• _Problem_: All of the data goes into your copy exactly as written. Images do not.

• _Given records_:
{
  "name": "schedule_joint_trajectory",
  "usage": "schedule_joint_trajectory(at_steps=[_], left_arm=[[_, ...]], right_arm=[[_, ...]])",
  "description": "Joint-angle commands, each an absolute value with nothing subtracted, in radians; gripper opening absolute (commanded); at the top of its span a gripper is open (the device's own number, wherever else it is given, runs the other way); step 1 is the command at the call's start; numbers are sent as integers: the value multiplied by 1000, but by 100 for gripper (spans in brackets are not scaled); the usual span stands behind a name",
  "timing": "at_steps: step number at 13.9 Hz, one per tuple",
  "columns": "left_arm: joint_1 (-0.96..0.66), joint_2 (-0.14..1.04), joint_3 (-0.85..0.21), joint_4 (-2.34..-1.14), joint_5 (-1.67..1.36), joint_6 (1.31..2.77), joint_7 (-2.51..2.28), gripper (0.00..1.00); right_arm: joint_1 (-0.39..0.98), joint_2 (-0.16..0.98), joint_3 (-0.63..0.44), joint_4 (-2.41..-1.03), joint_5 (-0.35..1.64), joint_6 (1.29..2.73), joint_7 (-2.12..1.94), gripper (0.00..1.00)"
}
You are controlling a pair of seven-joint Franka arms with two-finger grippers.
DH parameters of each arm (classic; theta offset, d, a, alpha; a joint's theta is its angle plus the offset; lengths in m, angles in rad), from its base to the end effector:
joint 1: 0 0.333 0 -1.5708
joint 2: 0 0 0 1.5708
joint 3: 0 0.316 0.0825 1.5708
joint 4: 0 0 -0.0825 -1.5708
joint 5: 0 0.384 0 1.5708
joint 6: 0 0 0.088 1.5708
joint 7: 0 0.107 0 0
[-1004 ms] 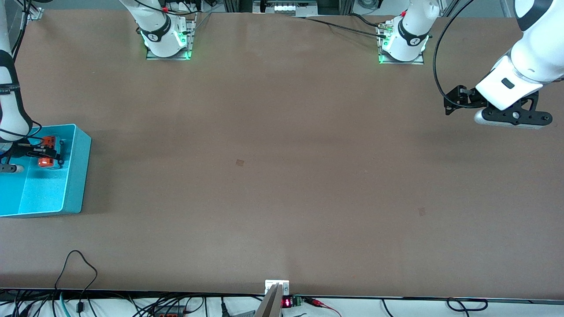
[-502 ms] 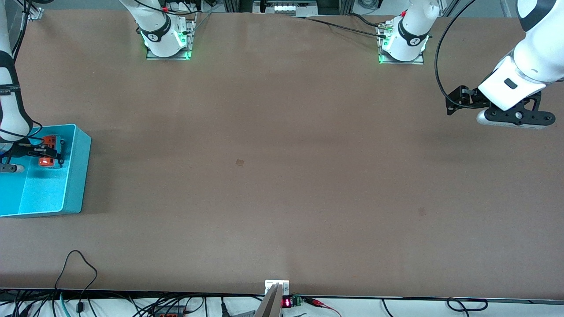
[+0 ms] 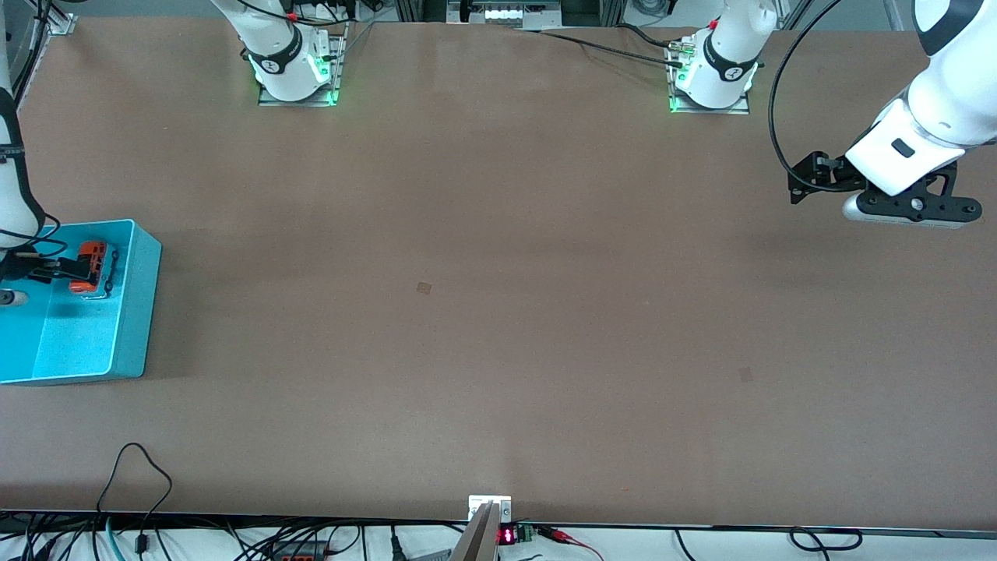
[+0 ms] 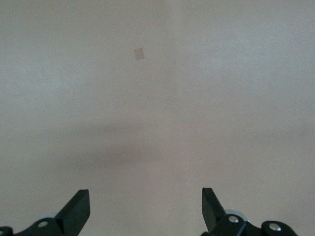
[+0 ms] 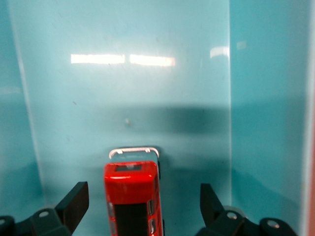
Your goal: Wind up bus and store in blue box
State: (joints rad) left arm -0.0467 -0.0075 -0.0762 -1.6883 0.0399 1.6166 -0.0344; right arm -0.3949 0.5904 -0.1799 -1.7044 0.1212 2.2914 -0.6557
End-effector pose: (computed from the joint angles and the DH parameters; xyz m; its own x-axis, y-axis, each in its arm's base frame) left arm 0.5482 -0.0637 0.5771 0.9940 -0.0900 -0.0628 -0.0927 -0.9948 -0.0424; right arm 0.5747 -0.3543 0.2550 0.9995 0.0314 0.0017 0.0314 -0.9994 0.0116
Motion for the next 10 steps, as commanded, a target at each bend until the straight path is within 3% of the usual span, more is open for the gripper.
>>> schedule_joint_trajectory(at_steps=[1,7,10], left_arm=[[-40,-15,-77,-1675,23,1597,-20,100],[-40,-15,-77,-1675,23,1597,-20,100],[-40,-15,-78,-1675,23,1597,-20,100]], right_arm=[[-359,447,-172,-1720,132,2191,-669,100],[-272,165,-11,-1688,-20,1877,-401,100],[-151,85,-14,-1626,-12,1711,-301,100]])
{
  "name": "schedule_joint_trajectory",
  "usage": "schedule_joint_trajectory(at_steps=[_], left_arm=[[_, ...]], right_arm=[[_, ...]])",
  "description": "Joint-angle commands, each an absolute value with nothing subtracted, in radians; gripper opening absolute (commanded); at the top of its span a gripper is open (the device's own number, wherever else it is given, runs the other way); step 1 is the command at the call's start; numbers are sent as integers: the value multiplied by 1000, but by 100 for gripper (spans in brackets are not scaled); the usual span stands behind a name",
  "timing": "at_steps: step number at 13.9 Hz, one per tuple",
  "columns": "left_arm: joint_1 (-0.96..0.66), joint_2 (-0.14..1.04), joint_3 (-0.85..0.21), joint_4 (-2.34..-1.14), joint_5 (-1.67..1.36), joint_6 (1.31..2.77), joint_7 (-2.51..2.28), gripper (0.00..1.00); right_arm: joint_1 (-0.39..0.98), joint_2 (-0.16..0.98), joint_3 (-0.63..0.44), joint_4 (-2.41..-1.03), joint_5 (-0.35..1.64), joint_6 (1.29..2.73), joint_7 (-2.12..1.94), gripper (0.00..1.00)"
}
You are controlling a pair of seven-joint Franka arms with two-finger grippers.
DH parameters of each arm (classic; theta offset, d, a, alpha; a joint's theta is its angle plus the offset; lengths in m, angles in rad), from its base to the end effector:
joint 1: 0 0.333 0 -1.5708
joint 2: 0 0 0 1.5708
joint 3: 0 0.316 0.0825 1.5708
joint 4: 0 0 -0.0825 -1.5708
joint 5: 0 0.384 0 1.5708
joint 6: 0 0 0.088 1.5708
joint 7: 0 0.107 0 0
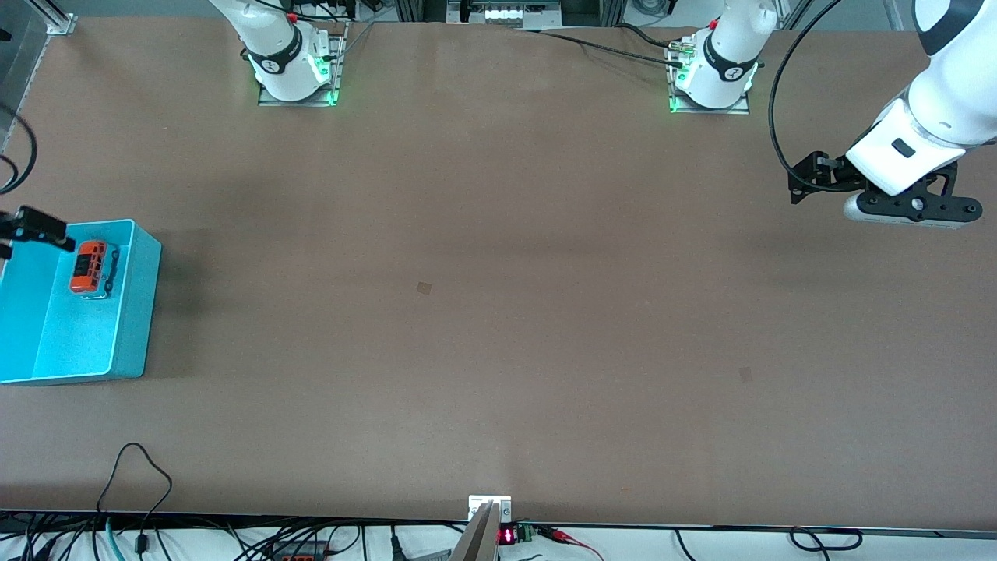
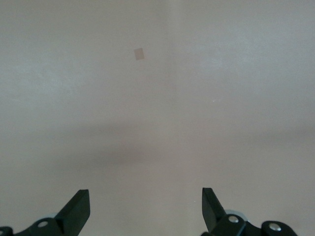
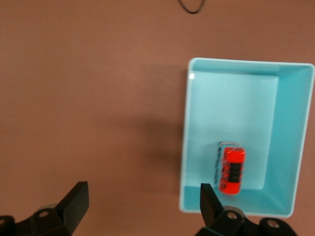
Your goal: Wind up bus and store in blue box
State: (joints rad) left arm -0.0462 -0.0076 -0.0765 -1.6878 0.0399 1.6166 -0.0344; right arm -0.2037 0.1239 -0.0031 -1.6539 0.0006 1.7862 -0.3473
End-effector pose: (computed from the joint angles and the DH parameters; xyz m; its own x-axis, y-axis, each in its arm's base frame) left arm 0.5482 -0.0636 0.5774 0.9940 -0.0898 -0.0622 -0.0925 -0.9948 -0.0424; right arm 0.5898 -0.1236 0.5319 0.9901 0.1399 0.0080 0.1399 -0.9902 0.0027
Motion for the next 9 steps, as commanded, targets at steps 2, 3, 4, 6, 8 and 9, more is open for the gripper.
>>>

• _Solved problem_:
{
  "name": "schedule_joint_trajectory",
  "usage": "schedule_joint_trajectory(at_steps=[_], left_arm=[[_, ...]], right_arm=[[_, ...]])",
  "description": "Joint-angle commands, each an absolute value with nothing subtracted, in radians; gripper opening absolute (commanded); at the top of its span a gripper is open (the device's own number, wherever else it is given, runs the other way); step 1 is the command at the call's start; numbers are sent as integers: the value multiplied by 1000, but by 100 for gripper (spans in brackets are not scaled); the usual span stands behind a name",
  "timing": "at_steps: step number at 13.9 Hz, one per tuple",
  "columns": "left_arm: joint_1 (-0.96..0.66), joint_2 (-0.14..1.04), joint_3 (-0.85..0.21), joint_4 (-2.34..-1.14), joint_5 (-1.67..1.36), joint_6 (1.31..2.77), joint_7 (-2.51..2.28), gripper (0.00..1.00); right_arm: joint_1 (-0.39..0.98), joint_2 (-0.16..0.98), joint_3 (-0.63..0.44), joint_4 (-2.41..-1.03), joint_5 (-0.35..1.64), joint_6 (1.29..2.73), joint_7 (-2.12..1.94), gripper (0.00..1.00)"
}
You are controlling a pair of seven-joint Franka arms with two-finger grippers.
DH parameters of each arm (classic; theta offset, d, a, alpha; a joint's theta is its angle plus the offset; lengths in m, angles in rad), from its base to the end effector:
joint 1: 0 0.333 0 -1.5708
joint 2: 0 0 0 1.5708
joint 3: 0 0.316 0.0825 1.5708
joint 4: 0 0 -0.0825 -1.5708
joint 5: 0 0.384 0 1.5708
joint 6: 0 0 0.088 1.5708
joint 7: 0 0.107 0 0
[-1004 ms] 
[-502 ms] 
[+0 ms] 
[+0 ms] 
[+0 ms] 
Your goal: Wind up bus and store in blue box
State: (joints rad) left arm -0.0467 -0.0075 -0.0762 -1.6883 0.0399 1.6166 -0.0344; right arm -0.3949 0.5904 -0.1799 -1.7044 0.1212 2.2914 -0.6557
End-effector pose: (computed from the joint angles and the DH parameters; xyz m; its own x-axis, y-axis, each in its arm's base frame) left arm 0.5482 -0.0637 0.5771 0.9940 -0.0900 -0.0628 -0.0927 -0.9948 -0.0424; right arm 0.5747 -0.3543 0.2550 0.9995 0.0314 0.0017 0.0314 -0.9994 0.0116
Motion for the next 10 steps, as commanded, a target at each bend until the straight path is within 3% of the usual span, more is open for the gripper.
>>> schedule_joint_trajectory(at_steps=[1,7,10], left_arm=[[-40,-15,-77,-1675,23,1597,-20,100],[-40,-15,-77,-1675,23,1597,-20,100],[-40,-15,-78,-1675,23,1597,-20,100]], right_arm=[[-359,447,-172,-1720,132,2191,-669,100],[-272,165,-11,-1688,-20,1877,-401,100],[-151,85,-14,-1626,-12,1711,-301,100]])
{
  "name": "schedule_joint_trajectory",
  "usage": "schedule_joint_trajectory(at_steps=[_], left_arm=[[_, ...]], right_arm=[[_, ...]])",
  "description": "Joint-angle commands, each an absolute value with nothing subtracted, in radians; gripper opening absolute (commanded); at the top of its span a gripper is open (the device's own number, wherever else it is given, runs the other way); step 1 is the command at the call's start; numbers are sent as integers: the value multiplied by 1000, but by 100 for gripper (spans in brackets are not scaled); the usual span stands behind a name",
  "timing": "at_steps: step number at 13.9 Hz, one per tuple",
  "columns": "left_arm: joint_1 (-0.96..0.66), joint_2 (-0.14..1.04), joint_3 (-0.85..0.21), joint_4 (-2.34..-1.14), joint_5 (-1.67..1.36), joint_6 (1.31..2.77), joint_7 (-2.51..2.28), gripper (0.00..1.00); right_arm: joint_1 (-0.39..0.98), joint_2 (-0.16..0.98), joint_3 (-0.63..0.44), joint_4 (-2.41..-1.03), joint_5 (-0.35..1.64), joint_6 (1.29..2.73), joint_7 (-2.12..1.94), gripper (0.00..1.00)"
}
You are controlling a pair of seven-joint Franka arms with two-finger grippers.
DH parameters of each arm (classic; theta offset, d, a, alpha; a joint's theta is its angle plus the offset; lengths in m, angles in rad), from its base to the end effector:
joint 1: 0 0.333 0 -1.5708
joint 2: 0 0 0 1.5708
joint 3: 0 0.316 0.0825 1.5708
joint 4: 0 0 -0.0825 -1.5708
joint 5: 0 0.384 0 1.5708
joint 6: 0 0 0.088 1.5708
joint 7: 0 0.107 0 0
Your goal: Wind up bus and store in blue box
State: (joints rad) left arm -0.0462 -0.0076 -0.0765 -1.6878 0.0399 1.6166 -0.0344; right arm -0.2037 0.1239 -0.0031 -1.6539 0.0006 1.7862 -0.3473
End-effector pose: (computed from the joint angles and the DH parameters; xyz m; its own x-axis, y-axis, each in its arm's base frame) left arm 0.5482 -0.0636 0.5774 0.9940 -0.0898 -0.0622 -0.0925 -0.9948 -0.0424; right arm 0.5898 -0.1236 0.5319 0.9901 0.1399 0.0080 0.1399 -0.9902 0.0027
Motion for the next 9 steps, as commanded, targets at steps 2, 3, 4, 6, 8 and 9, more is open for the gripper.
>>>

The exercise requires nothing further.